Bill Gaines

Personal information
- Born: March 10, 1946 (age 79)
- Nationality: American
- Listed height: 6 ft 4 in (1.93 m)
- Listed weight: 185 lb (84 kg)

Career information
- High school: James Madison (Dallas, Texas)
- College: Henderson County CC (1964–1966); East Texas A&M (1966–1968);
- NBA draft: 1968: 15th round, 185th overall pick
- Drafted by: San Diego Rockets
- Position: Guard
- Number: 15

Career history
- 1968: Houston Mavericks

Career highlights
- Junior College All-American (1965); 2× All-Texas Eastern Conference team (1965, 1966); Second-team All-LSC (1967);
- Stats at Basketball Reference

= Bill Gaines (basketball) =

American basketball player

William Roosevelt Gaines (born March 10, 1946) is a former basketball player who played the guard position. He starred at Henderson County Community College and East Texas State University (now East Texas A&M University) before playing briefly with the Houston Mavericks in the American Basketball Association (ABA).

Gaines attended James Madison High School in Dallas, Texas, where he played basketball and football alongside his brother Henry.
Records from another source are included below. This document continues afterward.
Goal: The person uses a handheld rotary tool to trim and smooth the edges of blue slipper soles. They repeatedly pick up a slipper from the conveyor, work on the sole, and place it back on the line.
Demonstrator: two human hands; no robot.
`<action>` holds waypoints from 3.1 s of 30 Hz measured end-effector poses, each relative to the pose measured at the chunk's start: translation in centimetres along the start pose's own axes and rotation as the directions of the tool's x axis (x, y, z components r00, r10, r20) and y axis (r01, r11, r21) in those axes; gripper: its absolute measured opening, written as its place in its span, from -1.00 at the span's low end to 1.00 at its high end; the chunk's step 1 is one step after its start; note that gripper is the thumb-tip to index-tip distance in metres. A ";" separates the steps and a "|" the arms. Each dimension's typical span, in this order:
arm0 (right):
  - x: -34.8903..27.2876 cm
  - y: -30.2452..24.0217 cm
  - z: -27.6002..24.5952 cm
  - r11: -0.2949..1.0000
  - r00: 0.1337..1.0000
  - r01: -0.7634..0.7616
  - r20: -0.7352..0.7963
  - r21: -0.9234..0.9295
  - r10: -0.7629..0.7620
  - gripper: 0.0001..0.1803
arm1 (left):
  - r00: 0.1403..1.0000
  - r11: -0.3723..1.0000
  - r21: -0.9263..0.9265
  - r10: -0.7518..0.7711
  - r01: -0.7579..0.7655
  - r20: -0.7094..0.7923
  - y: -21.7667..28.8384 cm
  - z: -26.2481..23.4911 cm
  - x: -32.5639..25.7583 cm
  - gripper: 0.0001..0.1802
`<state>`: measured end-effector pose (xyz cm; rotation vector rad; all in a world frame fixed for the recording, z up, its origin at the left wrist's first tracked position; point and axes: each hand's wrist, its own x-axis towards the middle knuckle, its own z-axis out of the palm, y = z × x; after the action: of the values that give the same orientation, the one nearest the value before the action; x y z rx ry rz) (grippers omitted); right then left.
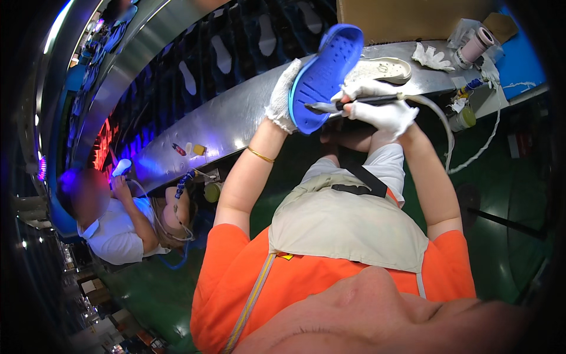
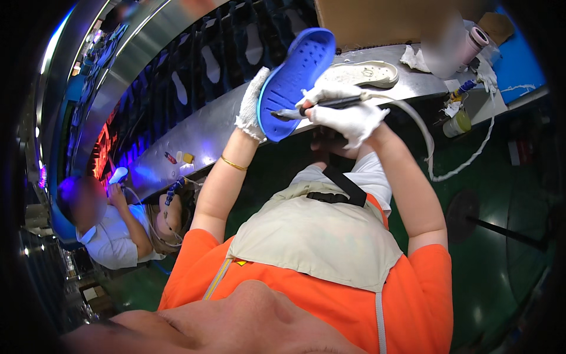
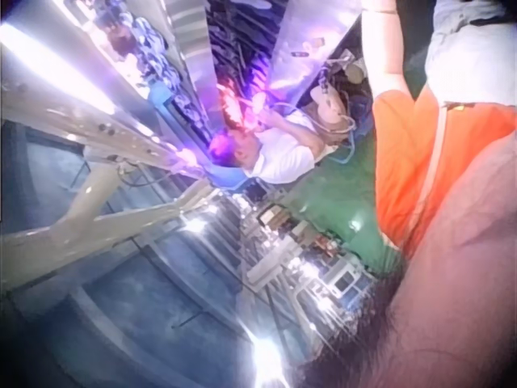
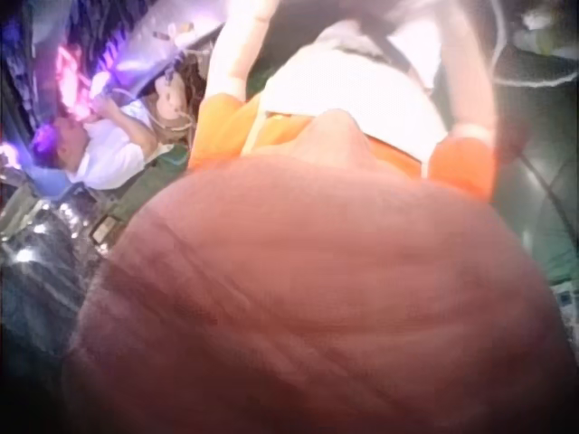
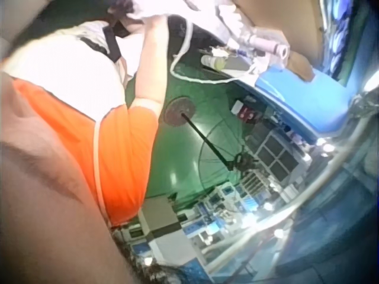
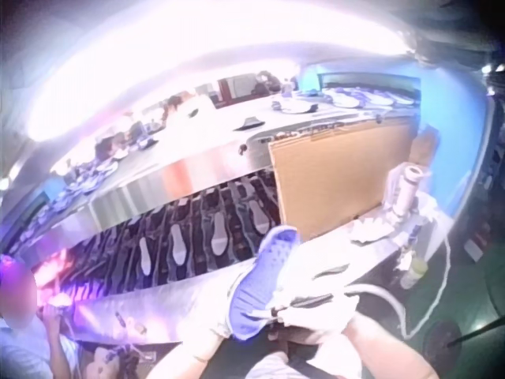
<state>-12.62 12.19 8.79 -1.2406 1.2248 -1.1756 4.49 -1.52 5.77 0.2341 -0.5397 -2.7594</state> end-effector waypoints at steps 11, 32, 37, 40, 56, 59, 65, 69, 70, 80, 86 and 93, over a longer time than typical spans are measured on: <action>0.0 1.9 2.9 0.942 0.991 0.048 -0.137 0.333 -0.002 -0.88 | 0.941 0.940 0.142 0.324 -0.310 -0.098 -1.6 -2.6 0.3 -0.42; 0.8 1.4 2.9 0.939 0.920 0.221 -0.377 0.262 -0.111 -0.88 | 0.944 0.944 -0.087 0.308 -0.319 -0.115 -5.3 -0.5 -0.7 -0.38; 2.9 1.8 1.3 0.931 0.849 0.314 -0.494 0.186 -0.187 -0.86 | 0.965 0.968 -0.004 0.252 -0.253 -0.068 -5.9 0.2 -0.8 -0.34; 2.0 1.0 0.8 0.934 0.904 0.273 -0.395 0.231 -0.167 -0.87 | 0.922 0.900 0.254 0.381 -0.355 -0.064 -6.1 0.2 -0.8 -0.42; 3.1 2.1 -1.0 0.912 0.875 0.349 -0.274 -0.215 -0.399 -0.85 | 0.949 0.943 0.216 0.285 -0.252 -0.133 -4.1 -1.4 -1.5 -0.27; 3.1 0.6 -1.8 0.568 0.697 0.575 -0.011 -0.589 -0.717 -0.81 | 0.944 0.942 0.208 0.296 -0.263 -0.144 -4.0 -0.7 -1.5 -0.28; 0.6 -1.2 -1.9 0.473 0.711 0.658 0.276 -0.586 -0.646 -0.76 | 0.907 0.911 0.213 0.390 -0.354 -0.159 -3.1 -1.1 -1.8 -0.39; 1.2 -1.8 -0.6 0.524 0.682 0.641 0.104 -0.561 -0.723 -0.76 | 0.910 0.920 0.162 0.381 -0.356 -0.161 -3.8 -0.2 -1.8 -0.42; 1.4 -1.5 -0.1 0.520 0.673 0.648 0.100 -0.556 -0.733 -0.76 | 0.922 0.933 0.113 0.357 -0.343 -0.148 -3.9 0.4 -1.9 -0.40; -3.2 -0.9 2.0 0.900 0.900 0.436 0.005 -0.022 -0.436 -0.78 | 0.925 0.933 0.130 0.354 -0.337 -0.141 -2.3 1.3 -3.6 -0.24; -3.8 0.8 -1.9 0.842 0.788 0.525 -0.445 0.127 -0.424 -0.76 | 0.896 0.775 0.455 0.417 -0.439 0.154 3.6 7.9 -2.9 0.00; -4.4 0.4 -1.0 0.880 0.792 0.463 -0.494 0.104 -0.359 -0.76 | 0.631 0.212 0.594 0.261 -0.776 0.731 20.1 17.3 5.1 -0.54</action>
<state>-13.74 16.58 8.44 -1.1219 1.1363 -1.9726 1.52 -15.00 28.95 -0.4156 -1.8235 -1.4861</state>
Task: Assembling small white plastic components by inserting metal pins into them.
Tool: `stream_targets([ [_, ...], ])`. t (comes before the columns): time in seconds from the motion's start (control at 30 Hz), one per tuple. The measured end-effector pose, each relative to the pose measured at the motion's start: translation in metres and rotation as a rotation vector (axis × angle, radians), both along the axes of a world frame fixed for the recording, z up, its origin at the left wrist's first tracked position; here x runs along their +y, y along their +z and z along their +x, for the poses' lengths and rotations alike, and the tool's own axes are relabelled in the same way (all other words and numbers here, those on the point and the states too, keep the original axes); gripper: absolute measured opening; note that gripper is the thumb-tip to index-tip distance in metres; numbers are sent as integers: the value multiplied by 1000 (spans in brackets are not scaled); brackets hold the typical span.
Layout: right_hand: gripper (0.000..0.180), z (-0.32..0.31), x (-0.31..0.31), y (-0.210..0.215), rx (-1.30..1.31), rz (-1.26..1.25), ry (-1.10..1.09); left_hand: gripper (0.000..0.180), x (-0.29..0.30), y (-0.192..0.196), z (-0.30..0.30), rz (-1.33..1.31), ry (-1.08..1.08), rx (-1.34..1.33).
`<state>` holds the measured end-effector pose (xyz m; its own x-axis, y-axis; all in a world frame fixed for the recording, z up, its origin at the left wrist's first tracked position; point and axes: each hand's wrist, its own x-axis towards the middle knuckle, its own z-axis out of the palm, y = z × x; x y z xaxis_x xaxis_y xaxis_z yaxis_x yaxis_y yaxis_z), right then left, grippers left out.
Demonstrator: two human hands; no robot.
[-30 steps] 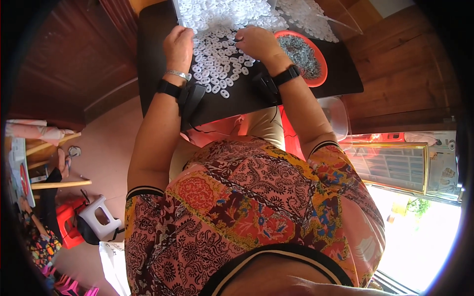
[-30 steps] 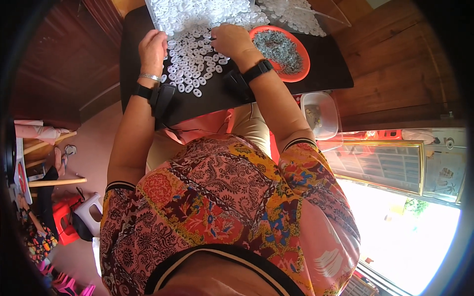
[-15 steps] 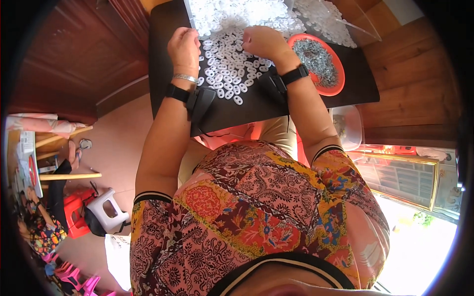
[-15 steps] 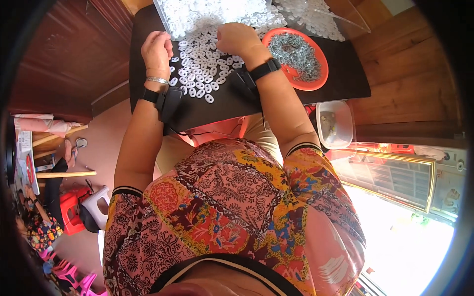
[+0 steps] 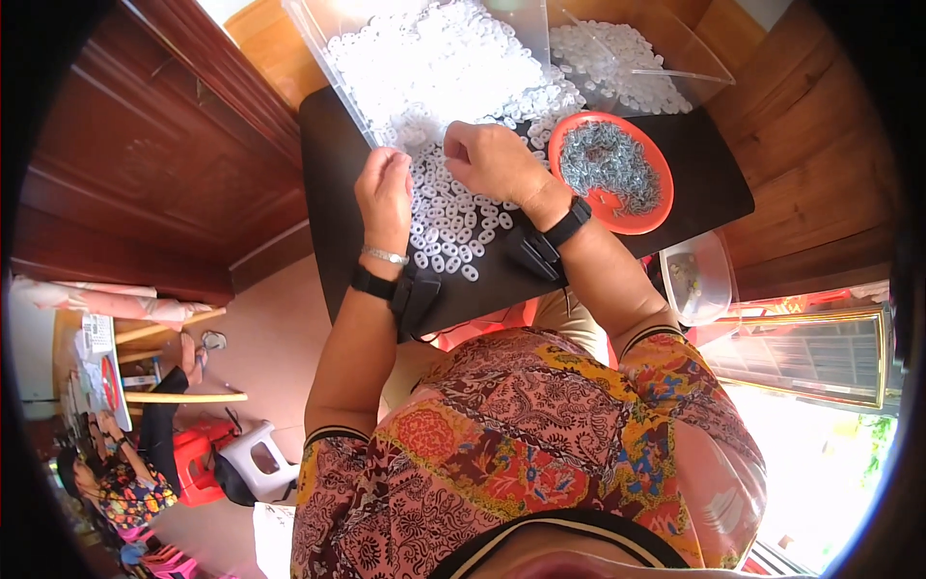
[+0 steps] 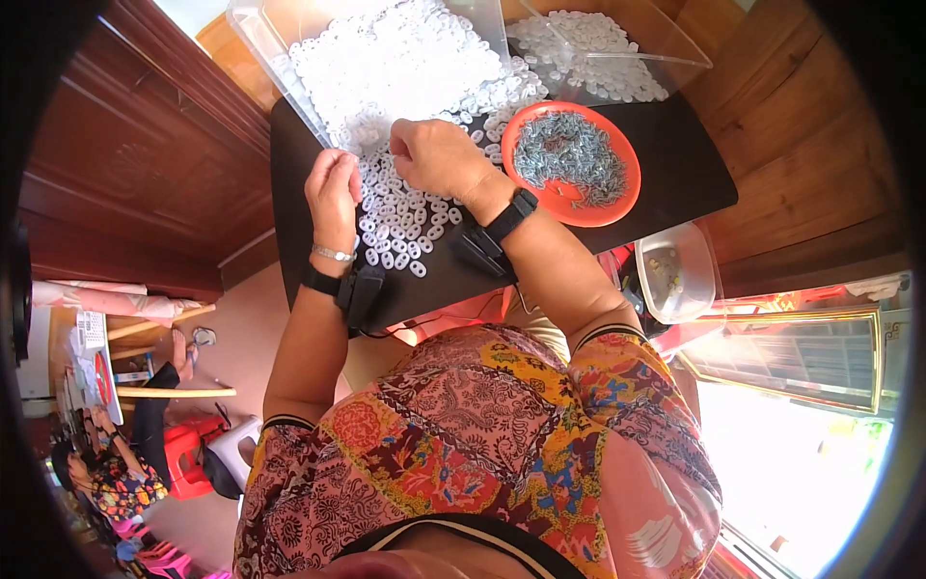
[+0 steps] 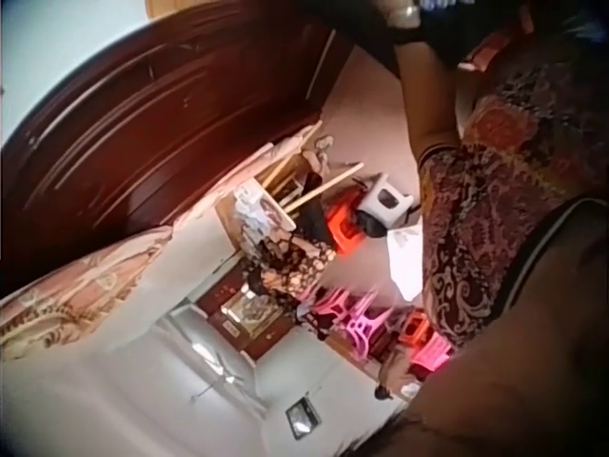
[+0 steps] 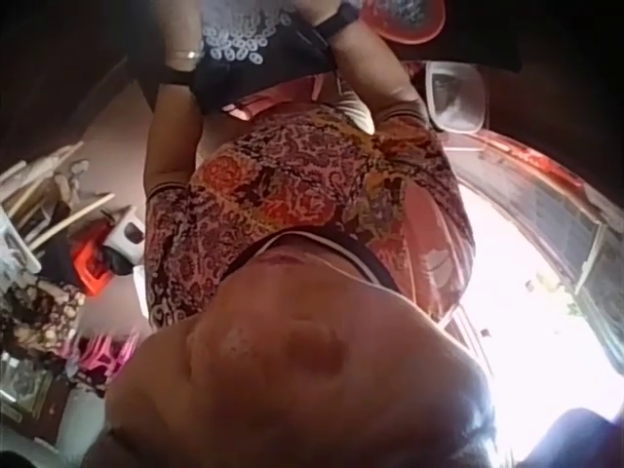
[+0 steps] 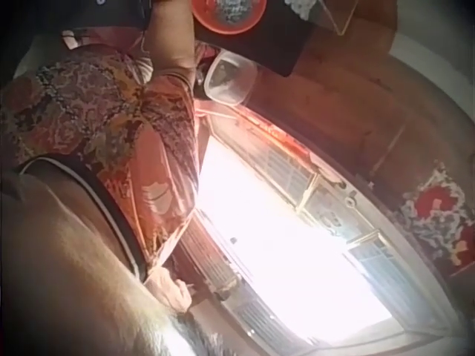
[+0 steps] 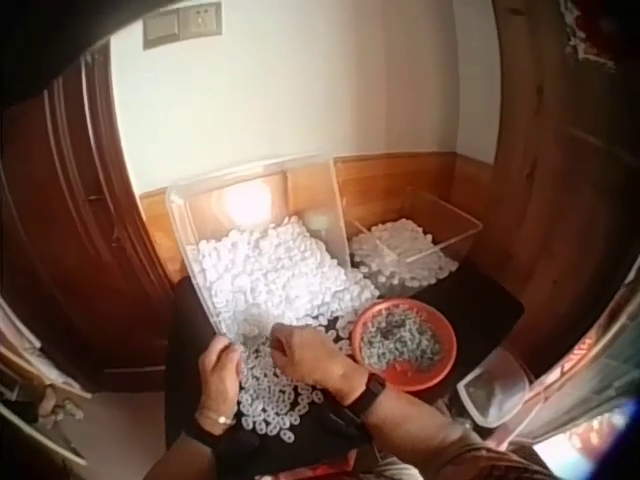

After missing out most of his senior season following a football injury that required a surgery, he signed a letter of intent to play for the University of Wichita. He never played for Wichita and later started his college career at Henderson County CC in the National Junior College Athletic Association where he was twice All-Texas Eastern Conference and once Junior College All-American. In 1966, he won the Texas Eastern Conference (TEC) while leading it in scoring with a 30.6 point average and was named to the TEC All-Conference team.

The following season, he signed a letter of intent with North Texas State University but later transferred to East Texas State University (now known as Texas A&M Commerce) where he averaged 16.8 points and 6.2 rebounds his first season and made the All-Lone Star Conference second team. He missed a large part of the following season, but still led the team with 326 points, for an average of 25.1 points per game.

Gaines was drafted by the San Diego Rockets as the first pick in the fifteenth round of the 1968 NBA draft and by the Houston Mavericks in the 13th round of the American Basketball Association (ABA) draft. He signed with the Mavericks during the summer and appeared in the team's opening game of the 1968–69 season, scoring two points. He was waived by the Mavericks a week later, along with Rich Dumas.